START DATASET EXTRACT

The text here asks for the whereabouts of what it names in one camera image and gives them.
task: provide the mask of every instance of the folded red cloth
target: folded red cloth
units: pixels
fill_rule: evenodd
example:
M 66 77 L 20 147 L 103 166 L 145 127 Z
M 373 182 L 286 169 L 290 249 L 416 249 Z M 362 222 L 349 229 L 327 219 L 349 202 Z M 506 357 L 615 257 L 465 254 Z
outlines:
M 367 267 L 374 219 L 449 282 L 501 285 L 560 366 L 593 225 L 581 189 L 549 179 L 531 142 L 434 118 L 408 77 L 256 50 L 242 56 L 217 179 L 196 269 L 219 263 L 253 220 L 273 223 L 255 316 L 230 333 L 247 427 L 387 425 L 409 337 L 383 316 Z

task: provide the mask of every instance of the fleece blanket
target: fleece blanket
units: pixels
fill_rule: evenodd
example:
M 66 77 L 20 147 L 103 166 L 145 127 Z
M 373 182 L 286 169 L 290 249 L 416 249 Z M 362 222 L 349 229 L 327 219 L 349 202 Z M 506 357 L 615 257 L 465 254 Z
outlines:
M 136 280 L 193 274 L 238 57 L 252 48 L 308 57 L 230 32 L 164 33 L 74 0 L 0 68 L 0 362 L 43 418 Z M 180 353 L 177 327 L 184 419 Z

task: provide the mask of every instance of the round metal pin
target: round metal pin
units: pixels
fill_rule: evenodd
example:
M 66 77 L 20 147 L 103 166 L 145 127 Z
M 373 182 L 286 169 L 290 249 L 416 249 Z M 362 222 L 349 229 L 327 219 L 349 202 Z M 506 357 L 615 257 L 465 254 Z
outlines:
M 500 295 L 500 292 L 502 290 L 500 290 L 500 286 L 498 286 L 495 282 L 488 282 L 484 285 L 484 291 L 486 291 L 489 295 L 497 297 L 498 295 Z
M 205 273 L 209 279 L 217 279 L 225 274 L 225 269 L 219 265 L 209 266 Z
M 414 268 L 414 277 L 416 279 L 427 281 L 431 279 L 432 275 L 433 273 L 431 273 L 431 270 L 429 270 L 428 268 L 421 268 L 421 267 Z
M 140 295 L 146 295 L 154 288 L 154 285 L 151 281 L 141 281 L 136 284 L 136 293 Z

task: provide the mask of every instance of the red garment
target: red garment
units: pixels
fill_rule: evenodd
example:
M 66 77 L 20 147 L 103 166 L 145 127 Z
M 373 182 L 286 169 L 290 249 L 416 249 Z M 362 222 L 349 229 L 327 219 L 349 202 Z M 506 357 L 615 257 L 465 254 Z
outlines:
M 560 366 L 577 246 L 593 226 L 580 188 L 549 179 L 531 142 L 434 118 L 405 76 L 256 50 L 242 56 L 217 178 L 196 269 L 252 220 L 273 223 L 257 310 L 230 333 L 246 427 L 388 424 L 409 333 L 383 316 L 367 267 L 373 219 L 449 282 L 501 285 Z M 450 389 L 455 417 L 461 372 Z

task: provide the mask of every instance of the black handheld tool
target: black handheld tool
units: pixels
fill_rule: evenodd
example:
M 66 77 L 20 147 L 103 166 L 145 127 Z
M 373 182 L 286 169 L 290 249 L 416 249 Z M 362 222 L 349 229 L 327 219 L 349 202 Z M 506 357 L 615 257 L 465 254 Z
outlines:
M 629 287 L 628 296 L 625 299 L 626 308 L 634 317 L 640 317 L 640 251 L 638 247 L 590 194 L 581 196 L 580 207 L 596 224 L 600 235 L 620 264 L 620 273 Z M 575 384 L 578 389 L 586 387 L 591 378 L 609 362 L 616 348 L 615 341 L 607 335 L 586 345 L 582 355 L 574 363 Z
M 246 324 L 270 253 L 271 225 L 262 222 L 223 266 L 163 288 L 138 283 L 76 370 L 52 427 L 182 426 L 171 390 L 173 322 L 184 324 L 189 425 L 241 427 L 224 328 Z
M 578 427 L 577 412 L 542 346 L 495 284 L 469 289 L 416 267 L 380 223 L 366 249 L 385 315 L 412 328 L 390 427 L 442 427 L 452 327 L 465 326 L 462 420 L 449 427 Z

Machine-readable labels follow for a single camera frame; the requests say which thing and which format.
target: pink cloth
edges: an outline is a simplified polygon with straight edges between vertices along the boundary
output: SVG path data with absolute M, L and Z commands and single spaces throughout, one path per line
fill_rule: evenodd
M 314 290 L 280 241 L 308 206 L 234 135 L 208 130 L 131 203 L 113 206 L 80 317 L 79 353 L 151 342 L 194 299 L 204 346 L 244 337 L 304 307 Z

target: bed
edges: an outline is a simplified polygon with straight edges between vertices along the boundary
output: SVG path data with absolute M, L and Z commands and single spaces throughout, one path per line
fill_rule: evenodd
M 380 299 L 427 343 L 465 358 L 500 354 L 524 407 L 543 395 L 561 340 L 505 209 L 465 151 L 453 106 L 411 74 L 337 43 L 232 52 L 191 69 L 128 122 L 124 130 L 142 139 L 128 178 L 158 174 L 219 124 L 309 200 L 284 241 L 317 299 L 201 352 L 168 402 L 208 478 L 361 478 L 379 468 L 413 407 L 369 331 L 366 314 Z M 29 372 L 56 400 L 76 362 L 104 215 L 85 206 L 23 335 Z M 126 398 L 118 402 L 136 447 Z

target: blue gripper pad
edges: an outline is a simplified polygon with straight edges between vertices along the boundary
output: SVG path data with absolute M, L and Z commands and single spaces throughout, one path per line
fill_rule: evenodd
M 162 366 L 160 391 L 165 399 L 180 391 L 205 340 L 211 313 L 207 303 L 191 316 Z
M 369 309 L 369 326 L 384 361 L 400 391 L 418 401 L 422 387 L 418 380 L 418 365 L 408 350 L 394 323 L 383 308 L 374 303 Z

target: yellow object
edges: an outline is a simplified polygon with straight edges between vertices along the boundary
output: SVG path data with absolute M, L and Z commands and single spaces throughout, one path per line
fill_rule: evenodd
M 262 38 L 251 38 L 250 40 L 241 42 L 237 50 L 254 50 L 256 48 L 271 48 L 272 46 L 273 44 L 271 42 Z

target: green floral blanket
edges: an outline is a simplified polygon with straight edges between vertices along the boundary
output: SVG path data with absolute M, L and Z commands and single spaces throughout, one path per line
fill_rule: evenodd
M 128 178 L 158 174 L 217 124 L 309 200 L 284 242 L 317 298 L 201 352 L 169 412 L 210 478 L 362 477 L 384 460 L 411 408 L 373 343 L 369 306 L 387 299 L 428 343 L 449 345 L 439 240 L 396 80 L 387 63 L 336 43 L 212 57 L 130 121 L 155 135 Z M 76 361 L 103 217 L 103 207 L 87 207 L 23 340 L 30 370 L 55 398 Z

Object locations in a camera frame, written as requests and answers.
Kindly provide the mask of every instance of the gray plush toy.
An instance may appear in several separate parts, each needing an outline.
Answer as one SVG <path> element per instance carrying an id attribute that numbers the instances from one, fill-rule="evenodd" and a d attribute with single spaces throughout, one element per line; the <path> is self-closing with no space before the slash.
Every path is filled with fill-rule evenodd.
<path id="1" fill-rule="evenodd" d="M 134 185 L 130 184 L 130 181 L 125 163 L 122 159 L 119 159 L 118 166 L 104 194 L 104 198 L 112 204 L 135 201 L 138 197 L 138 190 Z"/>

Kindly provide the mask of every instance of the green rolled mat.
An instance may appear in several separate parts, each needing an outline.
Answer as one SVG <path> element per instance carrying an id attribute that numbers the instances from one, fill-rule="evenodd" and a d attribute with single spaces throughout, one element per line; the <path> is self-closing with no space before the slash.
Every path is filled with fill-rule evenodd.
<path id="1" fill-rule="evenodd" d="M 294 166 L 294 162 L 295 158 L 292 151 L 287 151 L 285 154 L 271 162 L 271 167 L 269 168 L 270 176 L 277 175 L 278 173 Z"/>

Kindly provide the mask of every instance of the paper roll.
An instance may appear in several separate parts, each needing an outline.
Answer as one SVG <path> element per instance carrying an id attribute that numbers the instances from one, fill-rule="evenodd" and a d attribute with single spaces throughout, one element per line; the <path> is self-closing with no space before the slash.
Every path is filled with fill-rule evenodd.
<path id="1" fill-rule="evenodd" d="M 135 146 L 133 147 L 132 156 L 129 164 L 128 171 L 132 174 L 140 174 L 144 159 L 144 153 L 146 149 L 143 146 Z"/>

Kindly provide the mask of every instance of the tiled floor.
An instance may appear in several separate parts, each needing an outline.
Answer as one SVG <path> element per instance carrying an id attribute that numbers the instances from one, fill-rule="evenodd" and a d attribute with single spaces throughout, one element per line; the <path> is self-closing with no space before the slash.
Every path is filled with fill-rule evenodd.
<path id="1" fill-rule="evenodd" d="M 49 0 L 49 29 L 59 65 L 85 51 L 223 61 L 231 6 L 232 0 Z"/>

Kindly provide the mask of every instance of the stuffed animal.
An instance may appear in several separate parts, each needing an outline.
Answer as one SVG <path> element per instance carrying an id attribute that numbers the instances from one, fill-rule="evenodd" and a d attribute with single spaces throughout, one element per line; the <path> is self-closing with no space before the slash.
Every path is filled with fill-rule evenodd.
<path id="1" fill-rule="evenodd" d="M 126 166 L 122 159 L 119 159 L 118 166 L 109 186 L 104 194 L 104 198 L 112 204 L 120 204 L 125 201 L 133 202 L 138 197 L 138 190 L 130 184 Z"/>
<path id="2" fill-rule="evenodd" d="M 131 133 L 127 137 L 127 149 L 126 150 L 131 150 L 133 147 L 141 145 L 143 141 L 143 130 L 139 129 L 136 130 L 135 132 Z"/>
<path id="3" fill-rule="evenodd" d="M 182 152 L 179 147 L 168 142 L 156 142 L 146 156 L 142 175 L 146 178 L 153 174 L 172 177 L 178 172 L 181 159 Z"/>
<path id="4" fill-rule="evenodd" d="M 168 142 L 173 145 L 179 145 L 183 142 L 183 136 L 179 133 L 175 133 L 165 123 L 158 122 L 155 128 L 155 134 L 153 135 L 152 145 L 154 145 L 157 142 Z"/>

END DATASET EXTRACT

TASK REQUIREMENTS: Where the word "garment" occurs in a line of the records, copy that line.

EXERCISE RESULT:
task: provide the mask of every instance of the red garment
target: red garment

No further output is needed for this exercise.